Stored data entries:
BEGIN
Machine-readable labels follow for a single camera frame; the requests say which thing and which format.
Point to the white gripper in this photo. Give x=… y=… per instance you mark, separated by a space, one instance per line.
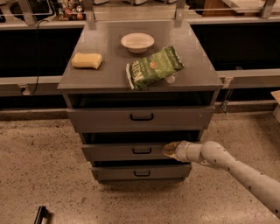
x=183 y=151

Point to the grey drawer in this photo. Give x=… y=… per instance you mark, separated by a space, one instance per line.
x=163 y=171
x=123 y=151
x=105 y=120

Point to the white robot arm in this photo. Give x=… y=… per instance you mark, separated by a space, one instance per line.
x=214 y=155

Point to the grey bottom drawer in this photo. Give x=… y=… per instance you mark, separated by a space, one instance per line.
x=163 y=171

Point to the grey top drawer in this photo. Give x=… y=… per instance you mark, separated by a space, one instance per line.
x=105 y=120

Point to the grey drawer cabinet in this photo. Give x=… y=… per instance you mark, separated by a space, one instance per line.
x=197 y=85

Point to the green chip bag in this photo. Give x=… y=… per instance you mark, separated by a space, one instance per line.
x=145 y=71

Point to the white ceramic bowl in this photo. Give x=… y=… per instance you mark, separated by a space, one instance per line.
x=137 y=42

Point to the yellow sponge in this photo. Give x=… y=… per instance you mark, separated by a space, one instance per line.
x=86 y=60

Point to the black object on floor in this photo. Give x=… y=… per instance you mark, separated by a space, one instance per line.
x=41 y=214

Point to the colourful items on shelf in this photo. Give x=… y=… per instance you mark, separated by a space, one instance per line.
END
__What the exercise asks__: Without including the pictures, return each record above exactly as it stands.

__Exercise answer__:
Machine-readable labels follow for a single camera frame; the requests say which thing and which format.
Point to the white gripper in this photo. Give x=… y=… per instance you mark, separated by a space, one instance per line.
x=183 y=151

Point to the grey drawer in this photo. Give x=… y=… per instance you mark, separated by a space, one instance per line.
x=163 y=171
x=123 y=151
x=105 y=120

Point to the white robot arm in this photo. Give x=… y=… per instance you mark, separated by a space, one instance per line.
x=214 y=155

Point to the grey bottom drawer in this photo. Give x=… y=… per instance you mark, separated by a space, one instance per line.
x=163 y=171

Point to the grey top drawer in this photo. Give x=… y=… per instance you mark, separated by a space, one instance per line.
x=105 y=120

Point to the grey drawer cabinet in this photo. Give x=… y=… per instance you mark, separated by a space, one instance per line.
x=197 y=85

Point to the green chip bag in this photo. Give x=… y=… per instance you mark, separated by a space, one instance per line.
x=145 y=71

Point to the white ceramic bowl in this photo. Give x=… y=… per instance you mark, separated by a space, one instance per line.
x=137 y=42

Point to the yellow sponge in this photo. Give x=… y=… per instance you mark, separated by a space, one instance per line.
x=86 y=60

Point to the black object on floor in this photo. Give x=… y=… per instance you mark, separated by a space, one instance per line.
x=41 y=214

Point to the colourful items on shelf in this photo. Give x=… y=… per instance you mark, separated by a space, one instance per line.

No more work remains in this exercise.